**DATA:**
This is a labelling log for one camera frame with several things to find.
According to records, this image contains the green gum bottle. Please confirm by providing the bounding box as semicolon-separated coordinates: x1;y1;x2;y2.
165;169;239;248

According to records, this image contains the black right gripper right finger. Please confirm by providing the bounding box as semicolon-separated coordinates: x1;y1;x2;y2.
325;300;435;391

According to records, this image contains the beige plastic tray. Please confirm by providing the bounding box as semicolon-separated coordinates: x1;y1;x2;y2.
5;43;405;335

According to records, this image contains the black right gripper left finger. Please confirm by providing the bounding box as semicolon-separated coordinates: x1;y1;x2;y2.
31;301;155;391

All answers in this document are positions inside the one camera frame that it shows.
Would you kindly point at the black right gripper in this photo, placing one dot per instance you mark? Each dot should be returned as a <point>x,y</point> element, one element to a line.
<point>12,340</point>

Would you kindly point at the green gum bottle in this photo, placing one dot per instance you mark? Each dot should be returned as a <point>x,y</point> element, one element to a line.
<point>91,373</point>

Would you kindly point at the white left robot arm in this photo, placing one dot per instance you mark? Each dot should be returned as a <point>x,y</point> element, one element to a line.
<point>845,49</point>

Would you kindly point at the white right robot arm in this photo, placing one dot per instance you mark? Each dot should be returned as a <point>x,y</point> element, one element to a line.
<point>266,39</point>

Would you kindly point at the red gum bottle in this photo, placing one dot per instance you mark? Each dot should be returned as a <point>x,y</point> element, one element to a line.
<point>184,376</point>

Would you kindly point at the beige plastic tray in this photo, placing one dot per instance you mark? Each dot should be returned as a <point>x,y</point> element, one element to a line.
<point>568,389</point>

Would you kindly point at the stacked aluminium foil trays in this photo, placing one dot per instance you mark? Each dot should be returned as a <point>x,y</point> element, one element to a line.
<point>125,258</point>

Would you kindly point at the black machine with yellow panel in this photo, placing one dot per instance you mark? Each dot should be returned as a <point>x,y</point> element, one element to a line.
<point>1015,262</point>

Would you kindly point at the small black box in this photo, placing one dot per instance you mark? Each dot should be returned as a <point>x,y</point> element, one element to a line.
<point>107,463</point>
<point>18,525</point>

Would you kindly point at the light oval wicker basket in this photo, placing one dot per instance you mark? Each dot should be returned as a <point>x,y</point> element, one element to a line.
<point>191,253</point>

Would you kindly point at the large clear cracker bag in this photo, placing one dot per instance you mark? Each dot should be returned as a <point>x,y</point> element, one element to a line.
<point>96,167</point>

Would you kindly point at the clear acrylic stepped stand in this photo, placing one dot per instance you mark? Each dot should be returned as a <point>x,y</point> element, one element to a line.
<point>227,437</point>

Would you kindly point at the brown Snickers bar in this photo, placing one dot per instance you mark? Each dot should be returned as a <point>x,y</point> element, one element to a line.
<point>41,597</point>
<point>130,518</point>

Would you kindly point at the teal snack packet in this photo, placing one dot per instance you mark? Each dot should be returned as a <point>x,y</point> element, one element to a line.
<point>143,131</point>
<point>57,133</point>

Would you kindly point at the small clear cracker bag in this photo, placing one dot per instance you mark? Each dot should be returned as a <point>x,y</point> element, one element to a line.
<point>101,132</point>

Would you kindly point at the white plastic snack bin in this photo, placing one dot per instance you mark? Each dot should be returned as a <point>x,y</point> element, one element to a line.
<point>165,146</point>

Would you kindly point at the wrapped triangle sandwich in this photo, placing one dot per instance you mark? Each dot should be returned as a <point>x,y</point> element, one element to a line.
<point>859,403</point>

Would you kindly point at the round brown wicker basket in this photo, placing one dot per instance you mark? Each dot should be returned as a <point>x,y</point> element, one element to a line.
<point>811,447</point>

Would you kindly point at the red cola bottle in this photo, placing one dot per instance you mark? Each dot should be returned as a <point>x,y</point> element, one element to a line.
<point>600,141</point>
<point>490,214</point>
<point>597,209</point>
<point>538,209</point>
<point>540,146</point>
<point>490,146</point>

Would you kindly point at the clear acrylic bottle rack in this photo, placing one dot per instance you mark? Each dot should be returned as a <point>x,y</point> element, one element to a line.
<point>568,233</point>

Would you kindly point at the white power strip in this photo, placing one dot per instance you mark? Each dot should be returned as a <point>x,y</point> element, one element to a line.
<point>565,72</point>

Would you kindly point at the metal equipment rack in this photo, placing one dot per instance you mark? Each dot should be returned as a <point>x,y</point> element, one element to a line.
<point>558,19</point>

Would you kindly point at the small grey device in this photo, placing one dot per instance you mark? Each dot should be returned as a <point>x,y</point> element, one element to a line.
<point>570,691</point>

**WHAT THE EXERCISE ASKS:**
Write out, from the lines above, only those from the line with "<point>538,209</point>" to the line with "<point>558,19</point>", exactly as given, including the first and the last.

**RESULT FOR THIS EXERCISE:**
<point>538,209</point>
<point>540,146</point>
<point>490,146</point>

Would you kindly point at the clear acrylic bottle rack in this photo, placing one dot per instance you mark? Each dot should be returned as a <point>x,y</point> element, one element to a line.
<point>568,233</point>

Would you kindly point at the white power strip in this photo, placing one dot per instance you mark? Each dot should be returned as a <point>x,y</point> element, one element to a line.
<point>565,72</point>

Would you kindly point at the metal equipment rack in this photo, placing one dot per instance you mark? Each dot should be returned as a <point>x,y</point> element, one element to a line.
<point>558,19</point>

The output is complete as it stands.